### Task to carry out
Could you write out the lines below exactly, beginning with the first and finishing with the one that contains "Picture size 660"?
++++++++
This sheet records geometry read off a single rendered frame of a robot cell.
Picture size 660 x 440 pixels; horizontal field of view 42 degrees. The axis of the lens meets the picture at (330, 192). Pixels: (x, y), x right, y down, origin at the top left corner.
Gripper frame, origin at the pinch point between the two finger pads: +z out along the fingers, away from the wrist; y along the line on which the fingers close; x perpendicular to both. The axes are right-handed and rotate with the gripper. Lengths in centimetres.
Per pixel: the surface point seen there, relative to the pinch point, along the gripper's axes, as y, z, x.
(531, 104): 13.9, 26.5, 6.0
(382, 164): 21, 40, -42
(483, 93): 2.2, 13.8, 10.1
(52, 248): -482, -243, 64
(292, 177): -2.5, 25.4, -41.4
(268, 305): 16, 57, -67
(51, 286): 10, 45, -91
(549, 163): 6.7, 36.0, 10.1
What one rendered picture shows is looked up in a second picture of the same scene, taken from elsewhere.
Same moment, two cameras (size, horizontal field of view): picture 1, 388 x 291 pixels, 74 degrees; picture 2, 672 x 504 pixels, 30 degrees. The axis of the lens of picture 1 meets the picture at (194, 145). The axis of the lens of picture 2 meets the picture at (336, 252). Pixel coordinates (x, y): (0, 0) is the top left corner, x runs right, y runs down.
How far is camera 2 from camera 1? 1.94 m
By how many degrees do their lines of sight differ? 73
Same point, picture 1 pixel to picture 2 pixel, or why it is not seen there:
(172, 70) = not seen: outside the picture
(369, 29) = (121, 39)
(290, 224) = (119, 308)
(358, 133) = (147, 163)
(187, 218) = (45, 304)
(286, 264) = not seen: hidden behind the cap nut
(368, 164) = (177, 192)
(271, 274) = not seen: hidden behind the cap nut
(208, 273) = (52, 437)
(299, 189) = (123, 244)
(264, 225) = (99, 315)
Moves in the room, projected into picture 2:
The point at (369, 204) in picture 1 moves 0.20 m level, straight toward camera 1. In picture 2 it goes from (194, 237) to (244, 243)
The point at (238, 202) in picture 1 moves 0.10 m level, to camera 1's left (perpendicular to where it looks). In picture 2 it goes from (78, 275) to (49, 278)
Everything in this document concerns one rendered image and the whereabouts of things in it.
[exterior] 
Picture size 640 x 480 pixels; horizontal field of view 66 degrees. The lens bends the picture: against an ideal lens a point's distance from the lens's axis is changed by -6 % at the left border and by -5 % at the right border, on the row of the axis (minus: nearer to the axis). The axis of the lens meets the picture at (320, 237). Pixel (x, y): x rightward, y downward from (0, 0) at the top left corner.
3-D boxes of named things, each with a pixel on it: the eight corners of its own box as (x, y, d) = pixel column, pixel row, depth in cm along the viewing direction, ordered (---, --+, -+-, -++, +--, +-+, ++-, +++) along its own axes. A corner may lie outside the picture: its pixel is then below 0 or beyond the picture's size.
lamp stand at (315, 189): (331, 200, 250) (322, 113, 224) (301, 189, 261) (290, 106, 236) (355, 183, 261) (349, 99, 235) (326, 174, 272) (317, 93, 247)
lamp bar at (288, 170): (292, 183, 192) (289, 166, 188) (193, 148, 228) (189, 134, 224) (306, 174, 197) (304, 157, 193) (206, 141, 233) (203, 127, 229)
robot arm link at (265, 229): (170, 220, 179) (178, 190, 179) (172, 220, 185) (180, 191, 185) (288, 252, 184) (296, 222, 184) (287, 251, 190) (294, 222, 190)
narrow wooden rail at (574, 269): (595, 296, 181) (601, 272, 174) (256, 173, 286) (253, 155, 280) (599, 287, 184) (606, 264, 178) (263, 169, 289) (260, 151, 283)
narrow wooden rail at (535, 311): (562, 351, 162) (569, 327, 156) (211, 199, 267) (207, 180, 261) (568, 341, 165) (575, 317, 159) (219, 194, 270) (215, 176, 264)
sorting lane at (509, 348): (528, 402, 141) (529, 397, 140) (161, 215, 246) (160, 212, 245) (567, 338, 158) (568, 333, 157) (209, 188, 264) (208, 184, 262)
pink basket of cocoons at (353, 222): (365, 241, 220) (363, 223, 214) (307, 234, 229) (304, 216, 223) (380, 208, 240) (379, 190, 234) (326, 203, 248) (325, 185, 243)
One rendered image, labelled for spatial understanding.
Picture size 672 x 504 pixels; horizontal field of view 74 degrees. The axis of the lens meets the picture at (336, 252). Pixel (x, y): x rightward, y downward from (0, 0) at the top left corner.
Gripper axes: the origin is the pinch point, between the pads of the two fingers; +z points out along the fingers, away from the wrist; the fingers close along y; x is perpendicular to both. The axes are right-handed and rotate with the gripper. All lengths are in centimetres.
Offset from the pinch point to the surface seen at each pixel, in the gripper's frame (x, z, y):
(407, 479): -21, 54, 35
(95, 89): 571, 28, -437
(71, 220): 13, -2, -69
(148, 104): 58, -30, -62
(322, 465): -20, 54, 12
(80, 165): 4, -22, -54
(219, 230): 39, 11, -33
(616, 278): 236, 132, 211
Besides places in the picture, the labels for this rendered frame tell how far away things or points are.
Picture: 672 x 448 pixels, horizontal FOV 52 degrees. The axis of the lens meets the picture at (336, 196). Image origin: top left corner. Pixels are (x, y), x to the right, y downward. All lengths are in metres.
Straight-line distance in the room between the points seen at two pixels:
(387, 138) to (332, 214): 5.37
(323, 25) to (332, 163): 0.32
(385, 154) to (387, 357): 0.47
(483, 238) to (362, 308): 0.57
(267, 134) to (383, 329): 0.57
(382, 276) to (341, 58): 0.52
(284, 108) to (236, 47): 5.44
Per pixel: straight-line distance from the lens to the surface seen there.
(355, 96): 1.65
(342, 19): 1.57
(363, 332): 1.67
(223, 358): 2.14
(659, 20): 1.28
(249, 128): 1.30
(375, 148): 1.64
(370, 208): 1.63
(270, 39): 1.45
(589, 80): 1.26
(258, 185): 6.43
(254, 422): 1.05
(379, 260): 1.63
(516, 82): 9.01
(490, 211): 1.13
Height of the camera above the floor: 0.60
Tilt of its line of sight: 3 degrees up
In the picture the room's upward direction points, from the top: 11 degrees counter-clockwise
++++++++
### Exercise response
This sheet records geometry read off a single rendered frame of a robot cell.
Picture size 660 x 440 pixels; horizontal field of view 42 degrees. The axis of the lens meets the picture at (330, 192). Pixels: (x, y), x right, y down, origin at the top left corner.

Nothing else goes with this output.